The study was approved by the Ethical Committee Review Board for Research Center and Community Engagement of the University of Jember No. 1206/UN25.3.2/PM/2013. Then, we obtained ethical and administrative approval from the Department of Political Unity for the Protection of the Public, the National Health Department of each district, and the public health centers. We interviewed and informed the public health centers about the study, and then informed the participants about the study in their area. After receiving permission from the participants, we designed a data collection plan.
This study employed descriptive and comparative data analyses. Descriptive statistics, including frequencies and percentages, were used to summarize categorical measures; means and standard deviation were used to summarize continuous measures. The independent t test was used to analyze: (1) differences in the WHZ, HAZ, WAZ, and BAZ levels preintervention and postintervention by the NFCPP program with LFCF over 6 weeks; and (2) differences in the level of weight per age, height per age, and weight per height preintervention and postintervention by the NFCPP program with LCF over 6 weeks. IBM SPSS Statistics ver. 22.0 (IBM Co., Armonk, NY, USA) was used for the analyses. An alpha value of P<0.05 was used to determine the statistical significance.

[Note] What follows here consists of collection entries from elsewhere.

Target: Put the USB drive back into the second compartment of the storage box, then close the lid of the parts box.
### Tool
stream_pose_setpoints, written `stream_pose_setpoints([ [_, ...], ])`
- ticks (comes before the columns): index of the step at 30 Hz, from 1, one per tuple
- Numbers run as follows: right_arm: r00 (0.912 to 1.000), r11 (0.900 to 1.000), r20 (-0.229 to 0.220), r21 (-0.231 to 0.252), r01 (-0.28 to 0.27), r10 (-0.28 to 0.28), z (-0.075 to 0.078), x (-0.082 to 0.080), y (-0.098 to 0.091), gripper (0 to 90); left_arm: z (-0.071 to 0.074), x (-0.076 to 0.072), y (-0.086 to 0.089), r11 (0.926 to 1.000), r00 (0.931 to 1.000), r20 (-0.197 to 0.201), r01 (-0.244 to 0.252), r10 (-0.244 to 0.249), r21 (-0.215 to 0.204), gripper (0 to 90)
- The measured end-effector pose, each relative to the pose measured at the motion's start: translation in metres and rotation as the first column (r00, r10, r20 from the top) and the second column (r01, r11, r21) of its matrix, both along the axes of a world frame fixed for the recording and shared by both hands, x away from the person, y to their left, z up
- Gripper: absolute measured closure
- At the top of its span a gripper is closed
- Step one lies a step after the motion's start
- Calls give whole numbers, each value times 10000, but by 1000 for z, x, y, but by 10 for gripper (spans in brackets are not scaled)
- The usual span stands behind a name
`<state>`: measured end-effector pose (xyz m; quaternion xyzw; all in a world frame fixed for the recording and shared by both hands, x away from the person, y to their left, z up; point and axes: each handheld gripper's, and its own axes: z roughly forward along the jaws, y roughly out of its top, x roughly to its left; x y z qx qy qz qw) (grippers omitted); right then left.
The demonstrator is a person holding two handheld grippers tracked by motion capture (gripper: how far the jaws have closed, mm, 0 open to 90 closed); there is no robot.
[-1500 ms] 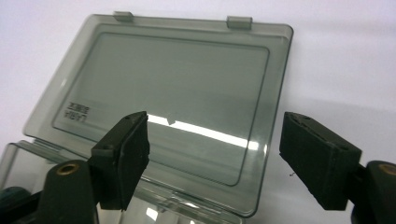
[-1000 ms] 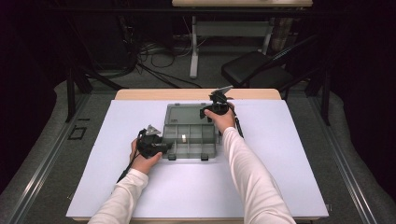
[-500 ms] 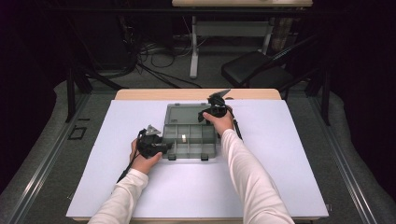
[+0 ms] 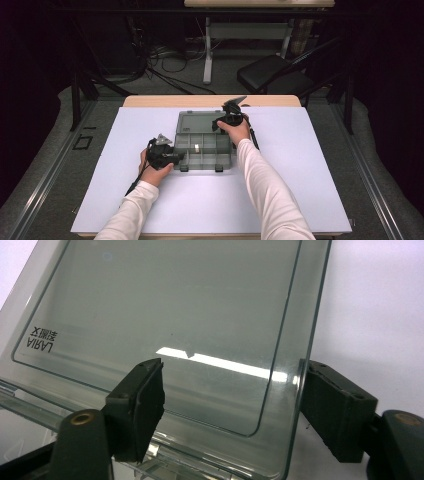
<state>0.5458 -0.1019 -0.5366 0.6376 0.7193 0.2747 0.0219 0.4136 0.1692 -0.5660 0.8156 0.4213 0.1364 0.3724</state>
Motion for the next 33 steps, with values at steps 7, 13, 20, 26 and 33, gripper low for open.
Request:
stream_pose_setpoints([
  [7,9999,9998,129,-191,14,-12,5,-1,-1,333,0,0,0,10000,10000,0,13,-13,9,484],
  [13,9992,9999,399,-156,-3,10,8,-2,-3,373,0,0,0,10000,10000,-1,-15,15,4,486],
  [20,9990,9995,450,-303,-28,41,15,-3,-7,430,0,0,0,10000,10000,6,1,-1,19,486],
  [26,9980,9995,637,-319,21,0,14,-5,-7,481,0,0,0,10000,10000,10,-1,1,20,486],
  [33,9978,9996,662,-279,-75,94,18,-5,-13,553,0,0,0,10000,10000,6,-24,24,1,488],
])
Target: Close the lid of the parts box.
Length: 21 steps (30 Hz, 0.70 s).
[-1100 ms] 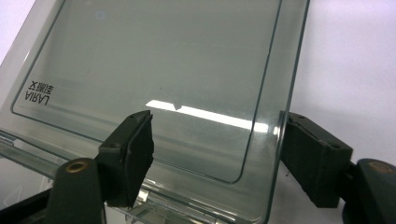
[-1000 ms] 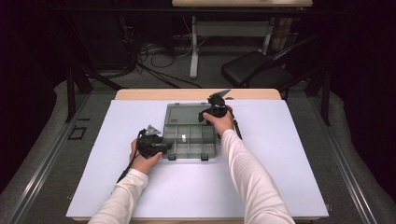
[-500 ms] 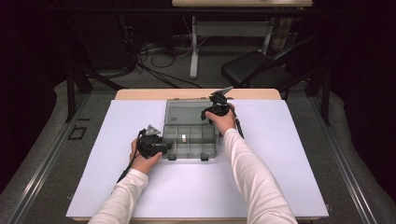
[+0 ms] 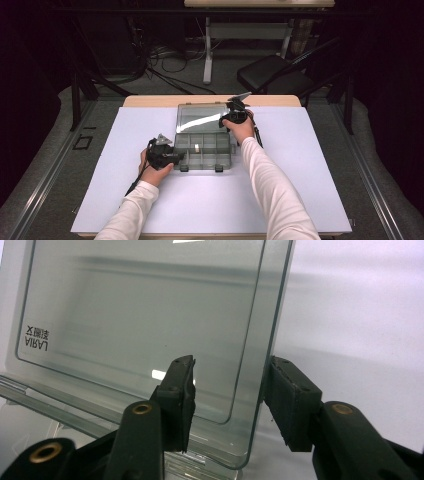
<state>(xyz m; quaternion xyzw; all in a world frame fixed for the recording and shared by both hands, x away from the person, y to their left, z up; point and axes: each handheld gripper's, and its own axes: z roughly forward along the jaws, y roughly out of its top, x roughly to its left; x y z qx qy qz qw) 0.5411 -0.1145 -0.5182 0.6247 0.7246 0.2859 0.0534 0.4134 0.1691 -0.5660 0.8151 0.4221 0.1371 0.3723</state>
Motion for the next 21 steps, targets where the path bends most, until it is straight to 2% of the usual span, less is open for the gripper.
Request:
stream_pose_setpoints([
  [3,9999,9999,122,84,-66,65,0,0,-1,567,0,0,0,10000,10000,5,18,-18,12,487],
  [9,9999,9998,48,-78,-166,166,3,0,-3,601,0,0,0,10000,10000,5,3,-3,7,488],
  [10,9994,9997,261,87,-208,206,2,0,-4,611,0,0,0,10000,10000,6,1,-1,5,487],
  [15,9997,9996,91,168,-237,236,6,-1,-9,661,-1,0,0,10000,9999,90,-57,58,-29,488],
  [18,9993,9989,242,373,-277,268,7,-1,-12,686,-1,0,0,10000,9999,93,-47,47,-27,489],
  [21,9991,9990,289,292,-330,321,9,-2,-12,706,-1,0,0,10000,9999,92,-45,46,-27,490],
])
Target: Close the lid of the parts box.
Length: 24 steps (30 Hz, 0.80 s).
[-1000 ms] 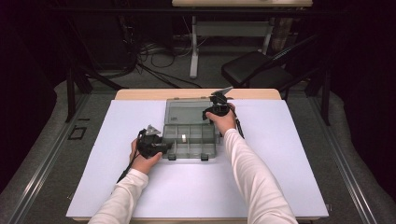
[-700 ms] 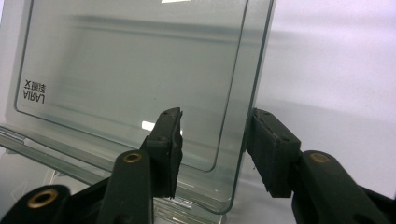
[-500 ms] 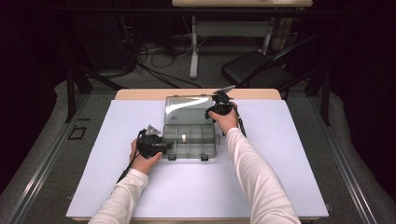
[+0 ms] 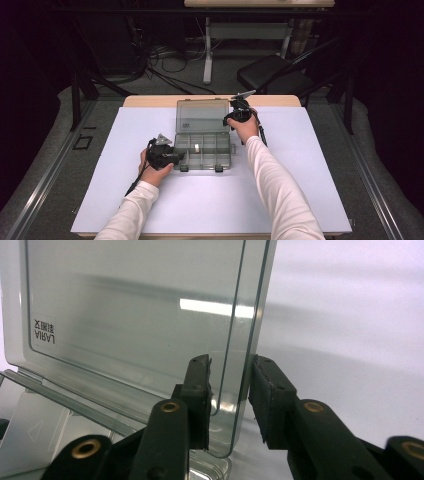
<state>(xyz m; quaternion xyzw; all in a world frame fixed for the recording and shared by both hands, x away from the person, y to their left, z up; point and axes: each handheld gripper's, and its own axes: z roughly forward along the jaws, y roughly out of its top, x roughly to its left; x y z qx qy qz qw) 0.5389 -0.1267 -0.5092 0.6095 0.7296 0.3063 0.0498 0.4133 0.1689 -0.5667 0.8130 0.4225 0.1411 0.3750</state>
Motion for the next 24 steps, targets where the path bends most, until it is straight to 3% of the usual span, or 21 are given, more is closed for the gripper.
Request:
stream_pose_setpoints([
  [7,9999,9999,-17,-56,-124,124,4,-1,-3,755,1,0,0,10000,10000,-59,65,-64,46,490],
  [14,9998,9992,69,343,-184,182,5,0,-10,834,1,0,0,10000,10000,-71,17,-16,25,495],
  [21,9992,9980,58,498,-389,386,5,0,-15,843,1,0,0,10000,10000,-62,10,-10,27,496],
  [24,9988,9970,284,650,-423,406,2,-2,-17,845,1,0,0,10000,10000,-87,-10,10,-9,495],
])
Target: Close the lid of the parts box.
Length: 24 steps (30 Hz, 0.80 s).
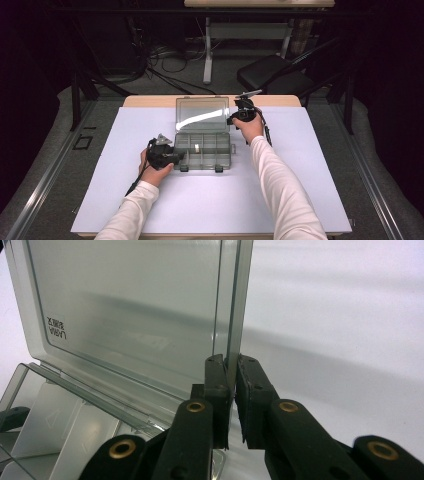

From the total sample of 109 participants, ranging in age from 5.8–28.7 months (15.8±5.24); 59 were boys, and 50 were girls. Table 2 indicates that the mean WAZ, WHZ, and BAZ values after intervention were significantly higher than the baseline data (–2.36±0.97 vs. –1.91±1.03, –1.27±1.58 vs. –0.31±1.63, and −1.03±1.68 vs. 0.08± 1.77, respectively). At the same time, the mean of HAZ after the intervention was found to be lower than the baseline data (–2.55± 2.42 vs. –3.09±2.28).
Table 3 shows that there are significant differences in the percentages of the children's nutritional status preintervention and postintervention. Prevalence of children severely underweight decreased from 20.2% to 13.8%, and the percentage of underweight children decreased from 59.6% to 35.8%. After the intervention, the percentages of children suffering severe wasting and wasting were lower than the baseline percentages (6.4% vs. 8.2% and 7.3% vs. 26.6%, respectively). The prevalence of stunting was decreased. However, the percentage of children suffering severe stunting increased from 44.9% to 57.8%, and children with normal body height decreased from 34.9% to 26.6%.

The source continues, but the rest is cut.